Thermodynamic Formalism for Quantum Channels: Entropy, Pressure, Gibbs channels and generic properties

• Published in: arXiv.org
• Main Authors: Brasil, Jader E, Knorst, Josue, Lopes, Artur O
• Format: Paper
• Language: English
• Published: Ithaca Cornell University Library, arXiv.org 23.08.2021
• Subjects: Center of gravity; Channels; Density; Eigenvalues; Entropy; Invariants; Linear operators; Operators (mathematics)
• ISSN: 2331-8422

Denote \(M_k\) the set of complex \(k\) by \(k\) matrices. We will analyze here quantum channels \(\phi_L\) of the following kind: given a measurable function \(L:M_k\to M_k\) and the measure \(\mu\) on \(M_k\) we define the linear operator \(\phi_L:M_k \to M_k\), via the expression \(\rho \,\to\,\phi_L(\rho) = \int_{M_k} L(v) \rho {L(v)}^\dagger \, \dm(v)\).
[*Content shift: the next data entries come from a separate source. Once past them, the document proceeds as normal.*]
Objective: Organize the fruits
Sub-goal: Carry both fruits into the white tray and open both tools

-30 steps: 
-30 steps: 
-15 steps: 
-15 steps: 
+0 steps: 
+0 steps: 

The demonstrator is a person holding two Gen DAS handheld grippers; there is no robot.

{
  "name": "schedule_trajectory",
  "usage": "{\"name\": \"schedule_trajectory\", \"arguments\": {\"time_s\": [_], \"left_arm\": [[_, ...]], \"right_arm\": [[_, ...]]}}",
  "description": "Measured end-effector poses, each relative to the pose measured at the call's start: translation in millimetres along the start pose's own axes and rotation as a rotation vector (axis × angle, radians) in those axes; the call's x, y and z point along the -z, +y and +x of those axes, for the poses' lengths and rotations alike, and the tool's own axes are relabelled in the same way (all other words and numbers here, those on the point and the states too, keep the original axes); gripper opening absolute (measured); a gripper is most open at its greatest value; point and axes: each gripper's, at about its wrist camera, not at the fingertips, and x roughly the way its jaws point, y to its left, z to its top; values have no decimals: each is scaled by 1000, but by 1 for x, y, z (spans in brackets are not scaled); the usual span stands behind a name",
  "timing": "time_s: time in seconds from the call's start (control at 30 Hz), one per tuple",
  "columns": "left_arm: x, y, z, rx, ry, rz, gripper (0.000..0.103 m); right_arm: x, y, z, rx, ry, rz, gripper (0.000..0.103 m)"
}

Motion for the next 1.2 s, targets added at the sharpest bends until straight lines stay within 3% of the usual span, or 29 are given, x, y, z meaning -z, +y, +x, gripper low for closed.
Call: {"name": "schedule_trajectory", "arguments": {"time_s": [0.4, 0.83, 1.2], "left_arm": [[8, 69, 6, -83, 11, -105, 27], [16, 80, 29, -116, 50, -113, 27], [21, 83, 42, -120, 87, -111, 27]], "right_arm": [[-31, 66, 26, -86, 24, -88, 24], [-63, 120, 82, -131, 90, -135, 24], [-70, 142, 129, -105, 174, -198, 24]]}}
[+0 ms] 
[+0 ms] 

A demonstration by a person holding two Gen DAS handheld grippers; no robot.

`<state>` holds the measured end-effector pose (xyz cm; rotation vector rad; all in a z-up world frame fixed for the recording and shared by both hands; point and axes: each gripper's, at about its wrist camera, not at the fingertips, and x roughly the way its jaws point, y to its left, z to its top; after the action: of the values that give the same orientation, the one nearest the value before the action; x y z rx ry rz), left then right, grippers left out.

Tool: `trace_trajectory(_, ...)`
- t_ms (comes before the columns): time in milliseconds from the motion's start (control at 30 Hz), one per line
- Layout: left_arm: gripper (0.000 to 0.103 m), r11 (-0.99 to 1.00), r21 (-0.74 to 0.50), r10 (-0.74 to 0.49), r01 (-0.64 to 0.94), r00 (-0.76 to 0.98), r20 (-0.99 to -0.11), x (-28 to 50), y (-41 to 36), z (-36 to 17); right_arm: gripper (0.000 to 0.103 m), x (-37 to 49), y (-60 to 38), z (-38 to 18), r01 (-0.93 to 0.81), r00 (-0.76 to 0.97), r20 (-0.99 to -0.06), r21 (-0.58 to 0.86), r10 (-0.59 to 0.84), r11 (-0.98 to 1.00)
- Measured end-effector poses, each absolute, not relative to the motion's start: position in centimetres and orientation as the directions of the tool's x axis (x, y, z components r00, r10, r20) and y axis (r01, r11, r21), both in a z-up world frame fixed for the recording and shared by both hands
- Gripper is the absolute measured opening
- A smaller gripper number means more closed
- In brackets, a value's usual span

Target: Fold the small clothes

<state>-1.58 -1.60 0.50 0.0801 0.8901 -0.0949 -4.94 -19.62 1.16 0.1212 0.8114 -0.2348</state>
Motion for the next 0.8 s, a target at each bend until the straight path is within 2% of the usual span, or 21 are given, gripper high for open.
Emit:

A recent paper by T. Benoist, M. Fraas, Y. Pautrat, and C. Pellegrini is our starting point. They considered the case where \(L\) was the identity. Under some mild assumptions on the quantum channel \(\phi_L\) we analyze the eigenvalue property for \(\phi_L\) and we define entropy for such channel. For a fixed \(\mu\) (the \textit{a priori} measure) and for a given a Hamiltonian \(H: M_k \to M_k\) we present a version of the Ruelle Theorem: a variational principle of pressure (associated to such \(H\)) related to an eigenvalue problem for the Ruelle operator. We introduce the concept of Gibbs channel. We also show that for a fixed \(\mu\) (with more than one point in the support) the set of \(L\) such that it is \(\phi\)-Erg (also irreducible) for \(\mu\) is a generic set. We describe a related process \(X_n\), \(n\in \mathbb{N}\), taking values on the projective space \( P(\C^k)\) and analyze the question of the existence of invariant probabilities. We also consider an associated process \(\rho_n\), \(n\in \mathbb{N}\), with values on \(\mathcal{D}_k\) (\(\mathcal{D}_k\) is the set of density operators). Via the barycenter we associate the invariant probabilities mentioned above with the density operator which is fixed for \(\phi_L\).